Tu détrônes les reines, juste le temps que ça passe,
et j'veux pas que ça passe, car ça en vaut mille fois la peine.
Tournons leur le dos, tournons nous les pouces, l'un de l'autre,
si y'a du bruit c'est mon coeur qui tousse;
Las d'entendre le tien sonner toujours occupé,
dépité, je laisse un message, et je rappelle demain.
Mais toujours rester sage, quand on est poli on demande rien,
Mais comment tout obtenir sans rien demander?

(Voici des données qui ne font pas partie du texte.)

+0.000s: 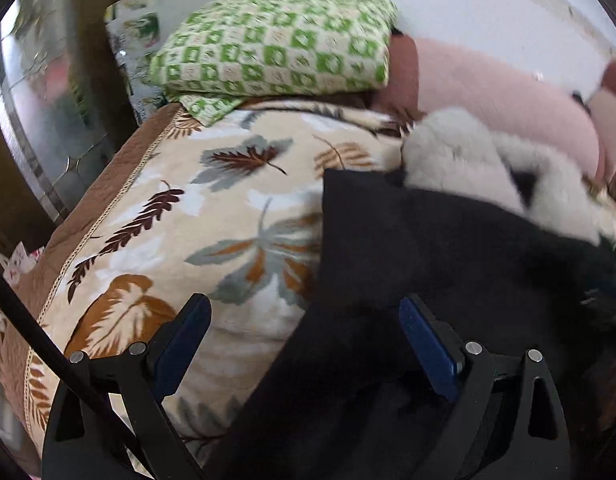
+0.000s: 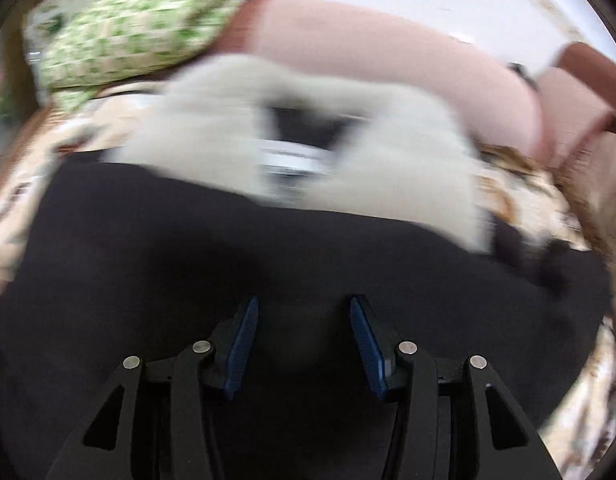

On regarde avec les yeux, pas avec les mains,
et on laisse le rêve defiler, parader,
en habits de lumière quand je me morfonds dans l'ombre,
les plus grandes réjouissances comme les jours les plus sombres,
tout ça m'est interdit.
Tout pour lui.
Jamais à l'heure, on me l'a assez dit.
Alors au moindre malaise, j'écluse à l'aise loin de tout église,
Mais si j'ai perdu le foie, au moins je crois dur comme bière en mes doutes.
Ne jamais etre sur de rien, coute que coute.
Ou peut-etre pas... La raison de toute vie, mais j'me r'connais bien là.
A oser un sacrifice que personne n'admirera,
Je sais c'que tu vas m'dire...
A user mes feutres,
avec mes balades de pleutre...
Je sais c'que tu vas m'dire, on avait dit qu'on restait neutres...
Mais j't'aime pas, j't'aime pas, j't'aime pas.